Is the world heading towards stagflation?

Millions of borrowers worldwide face a generation’s most radical monetary tightening campaign. If we are near the end of the economic cycle, several structural elements raise concerns that interest rates will remain high for a potentially long period. De-globalization, an ageing population, and the cost of the energy transition are inflationary factors and long-lasting irreversible trends.

The recent Federal Reserve meeting confirmed this view: high interest rates are here to stay. The U.S. central bank does not anticipate a return to normalcy before 2026. In economic models, this is summarized as the R*, or the long-term neutral interest rate that keeps inflation stable at 2%, according to the Fed.

Over the decade following the 2008 financial crisis, the neutral rate dropped in developed economies, with inflation generally remaining contained, even as central banks maintained historically low interest rates. Increased globalization meant cheap televisions and clothing, while memories of the crisis kept consumers restrained and companies from investing, thereby dampening demand.

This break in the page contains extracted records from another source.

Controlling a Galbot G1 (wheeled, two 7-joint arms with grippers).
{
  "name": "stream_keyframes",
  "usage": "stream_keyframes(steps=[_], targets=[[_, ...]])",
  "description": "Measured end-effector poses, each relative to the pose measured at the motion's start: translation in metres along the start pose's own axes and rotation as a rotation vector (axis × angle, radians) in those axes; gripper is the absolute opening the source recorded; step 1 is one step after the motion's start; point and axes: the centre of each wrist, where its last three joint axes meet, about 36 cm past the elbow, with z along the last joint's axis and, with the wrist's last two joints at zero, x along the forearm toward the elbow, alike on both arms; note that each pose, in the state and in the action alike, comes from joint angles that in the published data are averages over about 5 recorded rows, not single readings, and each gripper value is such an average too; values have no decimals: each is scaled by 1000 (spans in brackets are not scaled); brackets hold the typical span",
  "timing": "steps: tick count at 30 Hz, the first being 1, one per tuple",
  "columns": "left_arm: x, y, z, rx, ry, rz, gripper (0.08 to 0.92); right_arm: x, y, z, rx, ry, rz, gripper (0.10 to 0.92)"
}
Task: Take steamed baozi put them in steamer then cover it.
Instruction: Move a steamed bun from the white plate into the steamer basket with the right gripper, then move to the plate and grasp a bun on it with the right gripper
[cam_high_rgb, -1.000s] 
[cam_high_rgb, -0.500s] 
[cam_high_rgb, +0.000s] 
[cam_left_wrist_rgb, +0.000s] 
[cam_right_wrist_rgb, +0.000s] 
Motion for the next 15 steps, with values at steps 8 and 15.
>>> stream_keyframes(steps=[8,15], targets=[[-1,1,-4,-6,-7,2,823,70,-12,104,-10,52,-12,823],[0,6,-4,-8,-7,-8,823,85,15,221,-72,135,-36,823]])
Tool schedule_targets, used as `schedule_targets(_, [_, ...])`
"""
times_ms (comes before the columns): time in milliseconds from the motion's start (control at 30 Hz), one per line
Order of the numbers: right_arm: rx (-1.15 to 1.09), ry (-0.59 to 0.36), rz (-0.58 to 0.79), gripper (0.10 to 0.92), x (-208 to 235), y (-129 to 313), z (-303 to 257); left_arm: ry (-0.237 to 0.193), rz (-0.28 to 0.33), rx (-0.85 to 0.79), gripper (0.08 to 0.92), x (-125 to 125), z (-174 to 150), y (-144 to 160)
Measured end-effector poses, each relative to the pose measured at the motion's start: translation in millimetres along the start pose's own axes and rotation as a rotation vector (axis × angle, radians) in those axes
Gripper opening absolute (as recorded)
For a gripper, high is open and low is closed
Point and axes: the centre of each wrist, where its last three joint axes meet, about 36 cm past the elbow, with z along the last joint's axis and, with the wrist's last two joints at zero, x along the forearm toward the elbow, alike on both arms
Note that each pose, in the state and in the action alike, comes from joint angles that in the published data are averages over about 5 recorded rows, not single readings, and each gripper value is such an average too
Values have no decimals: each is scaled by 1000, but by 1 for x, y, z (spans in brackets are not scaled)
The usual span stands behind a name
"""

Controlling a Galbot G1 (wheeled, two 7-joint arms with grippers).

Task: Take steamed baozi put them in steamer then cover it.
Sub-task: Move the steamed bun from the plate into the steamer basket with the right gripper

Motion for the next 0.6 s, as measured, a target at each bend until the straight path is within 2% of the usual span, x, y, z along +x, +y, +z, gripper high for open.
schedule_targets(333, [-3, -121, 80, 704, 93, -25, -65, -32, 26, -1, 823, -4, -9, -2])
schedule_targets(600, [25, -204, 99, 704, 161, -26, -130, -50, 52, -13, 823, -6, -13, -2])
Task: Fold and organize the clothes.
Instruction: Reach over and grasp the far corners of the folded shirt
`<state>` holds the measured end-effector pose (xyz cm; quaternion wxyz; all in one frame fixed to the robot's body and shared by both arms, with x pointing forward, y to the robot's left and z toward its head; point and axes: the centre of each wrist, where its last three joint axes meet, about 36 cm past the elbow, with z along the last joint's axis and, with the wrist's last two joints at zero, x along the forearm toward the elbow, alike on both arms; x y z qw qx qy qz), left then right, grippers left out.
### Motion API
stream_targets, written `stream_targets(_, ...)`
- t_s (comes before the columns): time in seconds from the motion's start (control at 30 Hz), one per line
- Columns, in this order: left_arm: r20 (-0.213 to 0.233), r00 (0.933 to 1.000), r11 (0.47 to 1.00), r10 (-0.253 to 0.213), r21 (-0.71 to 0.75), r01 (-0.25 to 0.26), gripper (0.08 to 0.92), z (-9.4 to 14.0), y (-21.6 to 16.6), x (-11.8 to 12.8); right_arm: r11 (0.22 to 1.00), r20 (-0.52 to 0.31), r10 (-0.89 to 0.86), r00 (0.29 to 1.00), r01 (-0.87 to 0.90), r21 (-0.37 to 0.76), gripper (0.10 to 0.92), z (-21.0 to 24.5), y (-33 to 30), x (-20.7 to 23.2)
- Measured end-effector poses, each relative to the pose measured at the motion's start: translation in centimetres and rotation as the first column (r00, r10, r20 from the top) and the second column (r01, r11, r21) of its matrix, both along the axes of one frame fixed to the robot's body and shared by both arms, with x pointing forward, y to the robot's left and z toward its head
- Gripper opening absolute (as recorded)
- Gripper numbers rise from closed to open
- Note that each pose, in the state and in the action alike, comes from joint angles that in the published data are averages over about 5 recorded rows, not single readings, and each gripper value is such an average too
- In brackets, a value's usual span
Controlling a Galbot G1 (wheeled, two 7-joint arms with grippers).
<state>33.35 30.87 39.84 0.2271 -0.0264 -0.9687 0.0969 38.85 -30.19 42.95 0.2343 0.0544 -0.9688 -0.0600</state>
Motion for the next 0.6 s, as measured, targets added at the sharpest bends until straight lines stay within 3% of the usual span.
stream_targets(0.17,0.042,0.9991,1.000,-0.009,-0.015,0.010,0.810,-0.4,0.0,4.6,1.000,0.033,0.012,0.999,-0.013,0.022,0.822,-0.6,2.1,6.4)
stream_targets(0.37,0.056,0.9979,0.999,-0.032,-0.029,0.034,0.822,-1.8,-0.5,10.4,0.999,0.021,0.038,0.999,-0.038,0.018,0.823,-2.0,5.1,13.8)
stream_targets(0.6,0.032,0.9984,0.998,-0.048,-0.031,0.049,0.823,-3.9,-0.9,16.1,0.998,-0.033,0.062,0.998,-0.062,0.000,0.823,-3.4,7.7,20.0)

The post-Covid price surge disrupted this calm, sparking a debate among economists, central bankers, and bond traders about the future of inflation and interest rates, with real implications for a world grappling with around $300 trillion in debt. If central banks conclude that R* is higher, they must maintain their benchmark rates at higher levels.

In the United States, the economy has been resilient so far. But can it last? This is a fundamental question when considering the debt levels of various economic actors. Europe is already struggling, and the emerging world experienced the first phase of normalization in the U.S. yield curve in August through a massive sell-off in all asset classes.

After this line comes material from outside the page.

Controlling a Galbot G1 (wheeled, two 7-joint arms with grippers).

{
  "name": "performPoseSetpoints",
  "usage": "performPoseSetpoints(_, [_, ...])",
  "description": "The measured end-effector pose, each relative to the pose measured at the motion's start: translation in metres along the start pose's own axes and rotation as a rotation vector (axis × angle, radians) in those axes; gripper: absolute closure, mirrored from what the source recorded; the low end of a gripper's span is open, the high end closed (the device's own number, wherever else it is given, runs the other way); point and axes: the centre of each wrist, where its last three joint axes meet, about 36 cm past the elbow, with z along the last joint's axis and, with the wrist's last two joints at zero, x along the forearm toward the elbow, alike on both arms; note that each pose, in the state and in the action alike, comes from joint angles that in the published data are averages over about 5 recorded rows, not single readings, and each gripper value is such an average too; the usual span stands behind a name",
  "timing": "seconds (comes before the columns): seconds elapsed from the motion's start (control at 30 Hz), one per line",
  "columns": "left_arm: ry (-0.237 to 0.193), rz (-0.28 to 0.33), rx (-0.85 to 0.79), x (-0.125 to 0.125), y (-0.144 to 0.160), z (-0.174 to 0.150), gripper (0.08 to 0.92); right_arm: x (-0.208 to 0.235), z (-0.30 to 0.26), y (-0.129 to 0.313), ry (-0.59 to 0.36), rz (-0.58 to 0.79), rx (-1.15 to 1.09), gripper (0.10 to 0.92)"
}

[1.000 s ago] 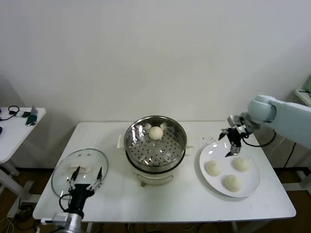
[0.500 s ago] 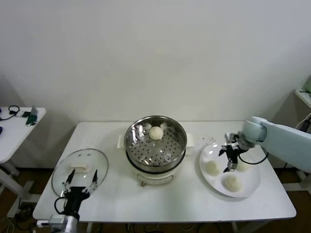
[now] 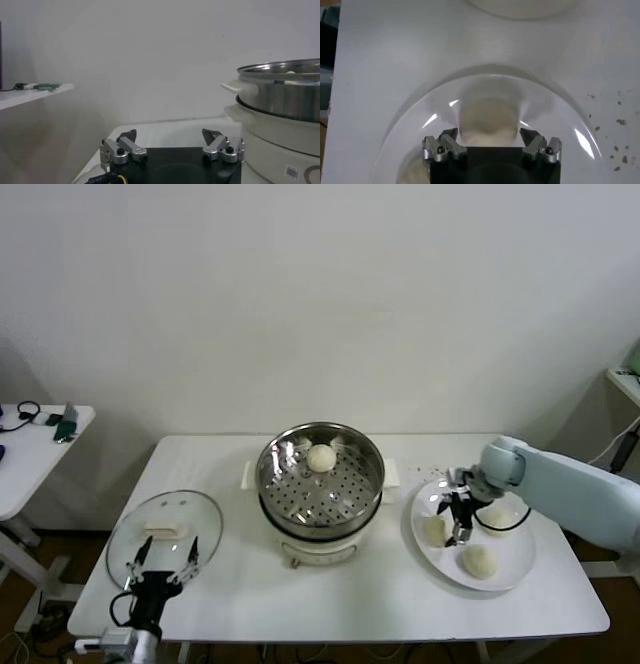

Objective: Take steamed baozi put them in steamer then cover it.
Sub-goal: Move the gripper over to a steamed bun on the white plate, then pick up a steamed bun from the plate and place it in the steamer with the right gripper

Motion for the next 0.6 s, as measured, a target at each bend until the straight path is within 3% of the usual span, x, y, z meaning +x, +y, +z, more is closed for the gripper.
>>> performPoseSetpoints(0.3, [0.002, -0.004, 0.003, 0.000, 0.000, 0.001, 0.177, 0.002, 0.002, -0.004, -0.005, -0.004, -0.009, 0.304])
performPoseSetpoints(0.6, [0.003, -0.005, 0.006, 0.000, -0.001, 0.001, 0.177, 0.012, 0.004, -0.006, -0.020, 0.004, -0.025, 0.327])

The rest of the world is not faring any better. Unlike the United States, where most mortgage borrowers benefit from fixed rates over 30 years, more than 70% of mortgages in Australia are linked to variable rates that move mainly in line with central bank levels. With household debt averaging around 190% of disposable income, each interest rate hike by the Reserve Bank of Australia has further aggravated the pain for mortgage borrowers.

Higher rates make business expansion much more complex, costly, and risky. The scenario envisioned by many, namely stagflation, is taking shape. In other words, the global economy will face an unusual combination of low growth, high unemployment rates, and a general price rise.